Problem to solve:
For each line below, check for "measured"; give only the total of lines where it occurs.
---------- Material provided ----------
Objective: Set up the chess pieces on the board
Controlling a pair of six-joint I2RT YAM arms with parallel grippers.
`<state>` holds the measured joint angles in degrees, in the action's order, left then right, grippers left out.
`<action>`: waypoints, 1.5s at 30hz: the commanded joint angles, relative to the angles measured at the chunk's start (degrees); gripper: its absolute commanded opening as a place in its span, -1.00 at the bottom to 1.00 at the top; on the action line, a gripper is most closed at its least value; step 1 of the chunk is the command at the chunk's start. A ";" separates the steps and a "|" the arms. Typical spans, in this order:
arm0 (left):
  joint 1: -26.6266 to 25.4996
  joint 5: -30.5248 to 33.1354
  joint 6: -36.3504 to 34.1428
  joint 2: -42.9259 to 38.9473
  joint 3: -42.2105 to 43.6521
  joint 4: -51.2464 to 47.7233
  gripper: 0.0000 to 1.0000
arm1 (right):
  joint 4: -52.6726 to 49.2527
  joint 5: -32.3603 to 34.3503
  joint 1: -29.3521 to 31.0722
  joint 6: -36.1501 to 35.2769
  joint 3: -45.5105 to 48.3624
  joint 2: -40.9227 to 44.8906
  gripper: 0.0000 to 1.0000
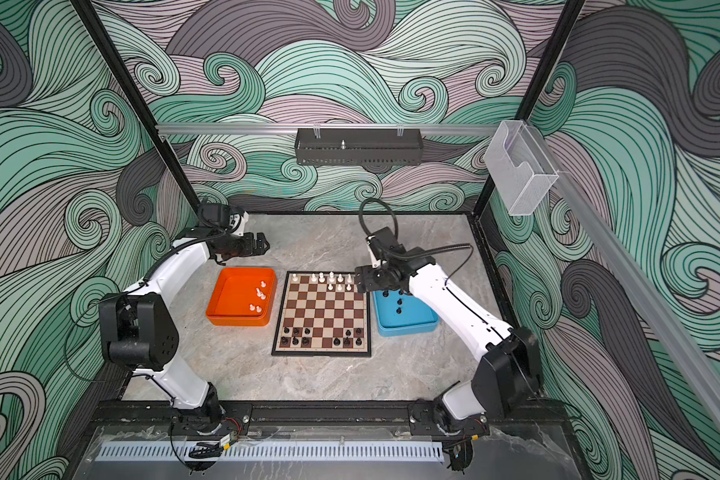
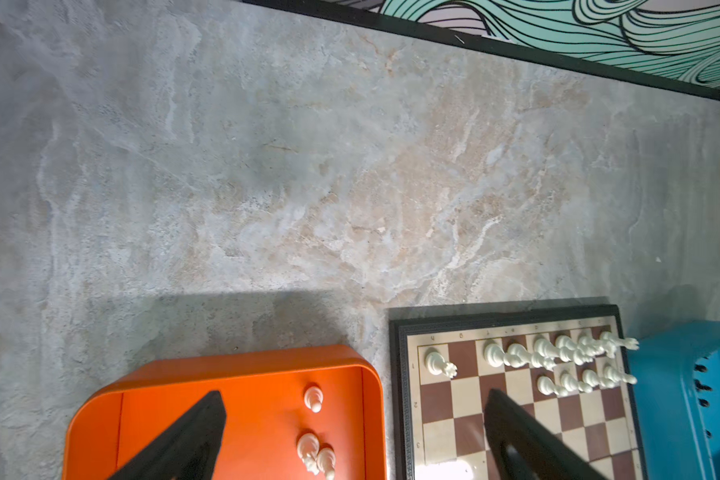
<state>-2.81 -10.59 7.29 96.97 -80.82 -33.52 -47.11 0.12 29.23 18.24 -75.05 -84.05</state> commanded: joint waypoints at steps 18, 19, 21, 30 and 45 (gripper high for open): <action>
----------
Solution to this problem:
2